CI also offers a complimentary shuttle bus to Monterey Park or Rowland Heights for pax on their ONT flight.
The problem is their reputation in said community is a bit meh. Most prefer EVA over CI to TPE unless a steep price difference comes into play. Not to mention in the event of OSO you then have to get from ONT to LAX for any alternate flights.
I’m curious about sales & discounting. What percentage of tickets are published full tariff, discounted corporate and consolidator.
PF – That information isn’t public.
Not that this factors into the economics, or many people’s purchase decisions, but I reckon the A350 is the best widebody currently flying. I’ve done a few sectors recently and it seems to deliver on the promise of the Dreamliner to enable you to arrive more refreshed.
It looks good too, sitting in MEL last week waiting for my CX A350 there were CI and TG A350s parked and it looks very sleek.
I noticed CI began announcing their change at ONT through their website. Knowing it’s the early days since the announcement I wasn’t expecting a big change though I went to expert flyer to see if there has been a change.
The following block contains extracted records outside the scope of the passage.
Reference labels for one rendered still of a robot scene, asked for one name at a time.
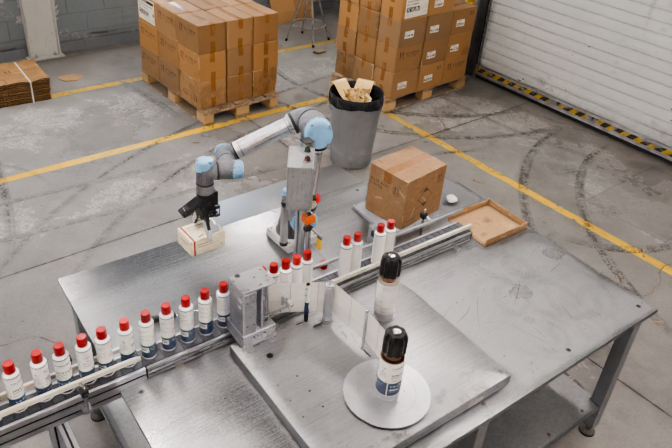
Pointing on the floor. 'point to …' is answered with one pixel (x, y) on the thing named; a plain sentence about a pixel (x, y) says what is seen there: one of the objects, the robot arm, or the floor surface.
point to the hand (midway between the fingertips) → (201, 233)
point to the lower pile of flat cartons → (23, 83)
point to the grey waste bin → (352, 137)
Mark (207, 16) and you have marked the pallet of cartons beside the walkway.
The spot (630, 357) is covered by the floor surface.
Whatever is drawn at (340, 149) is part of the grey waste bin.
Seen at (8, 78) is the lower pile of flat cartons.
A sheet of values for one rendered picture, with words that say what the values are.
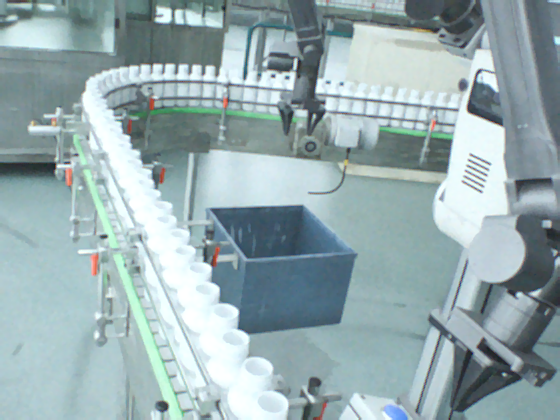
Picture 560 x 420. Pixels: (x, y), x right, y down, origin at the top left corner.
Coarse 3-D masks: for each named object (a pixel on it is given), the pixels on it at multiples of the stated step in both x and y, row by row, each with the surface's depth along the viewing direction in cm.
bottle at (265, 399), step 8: (264, 392) 65; (272, 392) 66; (256, 400) 64; (264, 400) 66; (272, 400) 66; (280, 400) 65; (256, 408) 64; (264, 408) 66; (272, 408) 66; (280, 408) 66; (256, 416) 64; (264, 416) 63; (272, 416) 63; (280, 416) 63
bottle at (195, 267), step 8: (192, 264) 90; (200, 264) 91; (192, 272) 88; (200, 272) 91; (208, 272) 89; (192, 280) 88; (200, 280) 88; (208, 280) 89; (184, 288) 90; (192, 288) 89; (184, 296) 89; (192, 296) 89; (184, 304) 89; (176, 320) 92; (176, 328) 92; (176, 336) 93; (176, 344) 93
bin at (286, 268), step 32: (192, 224) 158; (224, 224) 169; (256, 224) 173; (288, 224) 177; (320, 224) 167; (224, 256) 144; (256, 256) 178; (288, 256) 144; (320, 256) 146; (352, 256) 150; (224, 288) 154; (256, 288) 144; (288, 288) 148; (320, 288) 151; (256, 320) 148; (288, 320) 152; (320, 320) 156
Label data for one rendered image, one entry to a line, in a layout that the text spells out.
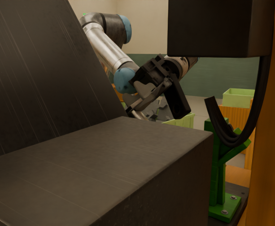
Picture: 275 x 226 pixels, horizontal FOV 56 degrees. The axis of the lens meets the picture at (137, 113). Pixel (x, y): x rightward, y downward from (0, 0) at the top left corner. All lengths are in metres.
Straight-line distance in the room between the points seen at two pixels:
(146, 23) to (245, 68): 3.41
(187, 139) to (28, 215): 0.23
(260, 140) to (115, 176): 0.39
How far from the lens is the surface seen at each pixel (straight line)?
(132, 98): 0.63
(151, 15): 8.88
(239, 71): 7.74
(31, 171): 0.29
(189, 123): 1.71
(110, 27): 1.08
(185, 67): 0.73
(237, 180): 1.09
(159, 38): 8.66
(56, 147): 0.35
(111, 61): 0.83
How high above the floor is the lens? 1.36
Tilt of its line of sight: 13 degrees down
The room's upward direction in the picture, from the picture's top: straight up
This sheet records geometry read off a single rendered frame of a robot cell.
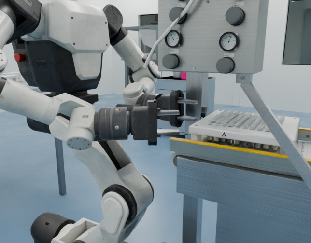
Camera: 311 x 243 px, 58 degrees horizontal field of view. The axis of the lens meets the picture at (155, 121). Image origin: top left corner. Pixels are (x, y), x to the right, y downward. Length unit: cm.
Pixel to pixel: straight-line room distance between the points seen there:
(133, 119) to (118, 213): 38
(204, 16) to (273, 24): 532
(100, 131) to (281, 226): 50
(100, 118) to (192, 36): 30
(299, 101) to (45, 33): 531
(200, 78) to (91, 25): 41
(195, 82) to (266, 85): 500
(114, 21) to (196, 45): 63
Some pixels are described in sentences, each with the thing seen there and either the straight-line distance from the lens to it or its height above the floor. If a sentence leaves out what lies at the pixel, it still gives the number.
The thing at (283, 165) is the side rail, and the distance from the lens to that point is 67.
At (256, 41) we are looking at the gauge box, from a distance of 60.
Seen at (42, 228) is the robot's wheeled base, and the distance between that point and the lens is 141.
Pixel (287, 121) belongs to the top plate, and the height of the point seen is 90.
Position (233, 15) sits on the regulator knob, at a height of 115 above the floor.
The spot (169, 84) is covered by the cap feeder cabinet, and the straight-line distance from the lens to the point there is 358.
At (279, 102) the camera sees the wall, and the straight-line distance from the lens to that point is 594.
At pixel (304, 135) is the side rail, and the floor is 85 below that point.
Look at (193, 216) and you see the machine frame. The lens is 114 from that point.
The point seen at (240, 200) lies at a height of 74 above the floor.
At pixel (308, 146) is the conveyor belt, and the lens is 89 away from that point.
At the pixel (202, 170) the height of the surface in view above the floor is 80.
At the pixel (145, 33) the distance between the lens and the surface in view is 475.
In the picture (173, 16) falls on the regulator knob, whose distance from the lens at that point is 63.
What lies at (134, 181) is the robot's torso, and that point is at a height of 64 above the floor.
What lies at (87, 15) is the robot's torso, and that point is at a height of 120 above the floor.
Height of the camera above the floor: 108
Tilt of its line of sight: 14 degrees down
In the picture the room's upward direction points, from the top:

I checked their economy section.
Noticed a slight rise on ONT though comparable to LAX. Let’s see what happens in the long term.
A few weeks back I had noticed a slight change regarding CI ONT Night time flights. Though, didn’t want to come off as novice since it could have been a fluke.
Now its obvious. I went back to check again Expert Flyer (checked their economy/premium economy sections for CI23(ONT)/CI7 (LAX)), and checked the flights starting on Monday Sept 17 (ONT)/Tuesday 18 (LAX) and Thursday Sept (20) ONT/Friday Sept 21 (LAX). From what I see, the ONT flights are quickly filling up while LAX is struggling to get passengers. Tuesdays are toss up between LAX and ONT. Though LAX has the upper hand during the weekends (odd due to the traffic nightmares especially Friday evening). It’s a similar pattern every week afterwards. Up to late Oct/Early Nov.
Moral of the story, from what I’m seeing, CI might of made the right changes for the survival of the route, and perhaps just perhaps saved the embarrassment from officials at ONT who pushed for this flight.